Lastly, if you think about it, how often are you really offended by someone you don’t know or who doesn’t know you? You might have moments when you get mad at someone like that, but the only time it really cuts deep is when it comes through someone you do know.

What happens at the point of offense, and am I willing to push through it?

Come to me… (Matthew 11:28)

Oswald Chambers writes about this, noting that is a pivotal point where we either go towards a more useless type of Christian life or we become more and more ablaze for the glory of God.  The battle, he says, is lost or won in the secret places of our will before God, never first in the external world; and until we fight that battle before Him, we lose every time.  Note he says before Him, not with Him.  He goes on to say that nothing has any power over the man who has fought out the battle before God and won there.    

I believe the heart of what Chambers is saying is to take the offense to God in prayerful conversation and work it out. The Lord tells us to “come” to Him, and saying “yes” to Him enables us to maintain a humble, teachable spirit. The steps are easy (only one – “come”), but depending on how deeply we have been cut, the process of working it out before Him can be a hard one (we might have to “come” again and again). The sooner we let go of the offense, the faster we are able to heal.

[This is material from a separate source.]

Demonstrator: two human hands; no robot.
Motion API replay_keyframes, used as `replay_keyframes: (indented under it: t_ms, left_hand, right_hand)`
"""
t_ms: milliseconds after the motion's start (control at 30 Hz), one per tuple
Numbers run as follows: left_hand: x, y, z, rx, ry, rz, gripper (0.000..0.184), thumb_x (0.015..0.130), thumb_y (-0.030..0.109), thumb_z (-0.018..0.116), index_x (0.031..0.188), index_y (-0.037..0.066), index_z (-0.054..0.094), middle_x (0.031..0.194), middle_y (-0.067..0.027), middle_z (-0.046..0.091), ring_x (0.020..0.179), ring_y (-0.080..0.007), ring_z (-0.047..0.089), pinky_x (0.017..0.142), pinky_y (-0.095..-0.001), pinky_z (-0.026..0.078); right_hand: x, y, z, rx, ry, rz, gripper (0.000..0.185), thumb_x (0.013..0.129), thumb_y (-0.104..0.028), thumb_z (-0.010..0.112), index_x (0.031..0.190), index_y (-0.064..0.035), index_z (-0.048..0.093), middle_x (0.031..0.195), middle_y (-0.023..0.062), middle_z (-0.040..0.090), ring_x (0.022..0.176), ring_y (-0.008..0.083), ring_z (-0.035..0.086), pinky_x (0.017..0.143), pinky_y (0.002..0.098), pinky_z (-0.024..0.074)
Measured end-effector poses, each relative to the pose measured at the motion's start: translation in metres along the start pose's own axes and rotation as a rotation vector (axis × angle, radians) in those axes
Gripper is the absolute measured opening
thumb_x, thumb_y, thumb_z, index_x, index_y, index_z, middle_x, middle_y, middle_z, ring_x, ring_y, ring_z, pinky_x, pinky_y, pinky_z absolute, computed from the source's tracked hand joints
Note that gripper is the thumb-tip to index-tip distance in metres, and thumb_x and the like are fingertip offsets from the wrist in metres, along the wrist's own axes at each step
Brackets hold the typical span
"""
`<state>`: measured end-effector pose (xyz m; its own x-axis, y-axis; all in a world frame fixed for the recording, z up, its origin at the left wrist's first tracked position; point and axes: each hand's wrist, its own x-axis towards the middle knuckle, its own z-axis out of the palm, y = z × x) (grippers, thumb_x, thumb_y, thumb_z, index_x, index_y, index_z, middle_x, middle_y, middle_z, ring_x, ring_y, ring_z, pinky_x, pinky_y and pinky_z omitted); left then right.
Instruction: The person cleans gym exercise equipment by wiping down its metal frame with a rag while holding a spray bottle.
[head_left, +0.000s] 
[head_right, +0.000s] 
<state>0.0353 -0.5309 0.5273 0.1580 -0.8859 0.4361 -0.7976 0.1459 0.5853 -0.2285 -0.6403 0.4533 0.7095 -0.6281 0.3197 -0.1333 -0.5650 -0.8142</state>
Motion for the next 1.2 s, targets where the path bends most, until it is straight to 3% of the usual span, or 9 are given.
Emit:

Getting in prayer before Him and learning to see the offense as a means of opportunity is key.  1 Peter 4:8 tells us that love covers a multitude of sins.  I also like that James 5:20 tells us that he who turns a sinner from the error of his way will save his soul from death – and also covers a multitude of sins.  I would love for my sins to be covered, wouldn’t you?

When He brings an offense to light before you about another person or group, it is almost always a call to prayer and action. Fervently begin to pray for them and ask the Holy Spirit to change YOU by allowing you to see them the way HE sees them. Ask, too, is there a gap we ourselves need to fill?

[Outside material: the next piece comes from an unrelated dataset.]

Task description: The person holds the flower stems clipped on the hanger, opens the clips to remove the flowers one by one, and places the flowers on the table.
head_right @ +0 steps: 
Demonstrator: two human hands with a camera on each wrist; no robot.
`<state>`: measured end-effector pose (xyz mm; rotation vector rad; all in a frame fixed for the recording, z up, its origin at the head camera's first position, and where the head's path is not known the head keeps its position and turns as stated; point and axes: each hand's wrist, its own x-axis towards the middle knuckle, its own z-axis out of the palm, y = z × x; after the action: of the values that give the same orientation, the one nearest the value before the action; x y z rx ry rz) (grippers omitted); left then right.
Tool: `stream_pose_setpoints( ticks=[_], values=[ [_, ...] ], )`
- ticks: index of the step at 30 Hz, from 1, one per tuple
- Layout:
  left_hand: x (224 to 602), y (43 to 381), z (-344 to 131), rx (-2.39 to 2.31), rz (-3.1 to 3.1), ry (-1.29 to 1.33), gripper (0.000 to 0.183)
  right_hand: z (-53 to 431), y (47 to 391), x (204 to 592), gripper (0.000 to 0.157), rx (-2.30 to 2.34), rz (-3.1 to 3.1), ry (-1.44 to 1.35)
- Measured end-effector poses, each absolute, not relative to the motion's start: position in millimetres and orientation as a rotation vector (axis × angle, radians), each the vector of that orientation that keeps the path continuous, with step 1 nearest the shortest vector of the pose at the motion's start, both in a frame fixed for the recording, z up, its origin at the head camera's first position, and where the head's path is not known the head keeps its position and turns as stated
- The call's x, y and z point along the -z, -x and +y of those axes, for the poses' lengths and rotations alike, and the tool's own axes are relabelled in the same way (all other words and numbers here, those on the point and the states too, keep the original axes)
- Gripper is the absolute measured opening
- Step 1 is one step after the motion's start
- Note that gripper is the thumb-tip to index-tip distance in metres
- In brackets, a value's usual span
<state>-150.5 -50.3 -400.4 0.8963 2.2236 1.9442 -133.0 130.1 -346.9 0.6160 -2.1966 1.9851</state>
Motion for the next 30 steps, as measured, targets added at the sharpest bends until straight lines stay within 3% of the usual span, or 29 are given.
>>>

We can also ask the Holy Spirit to resonate this truth within our hearts: that we are one body, and that our faith journey is much, much bigger than just us. When we begin to see that and respond accordingly, offense no longer carries the same sharp edge it once did. After all, how many times have you gotten angry enough at your muscles for cramping or at your eyes for not seeing like they once did, that you would cut them out or off? Could the muscle or eye cut itself out and walk away? Hardly not! When one body part hurts, the whole body hurts. When one body part rejoices, all rejoice. Healing begins when we begin to see ourselves as a unified body.

Learning to join together as one with others is challenging and takes time.  You’re going to bump into one another and rub the wrong way, it happens!  Choosing to work through it teaches us how to contend for one another’s greatness in Christ.  Choosing the offense instead makes us vulnerable to attack (see 1 Peter 5:8), as it disconnects us from the body, where we are one and protected.  What will you choose?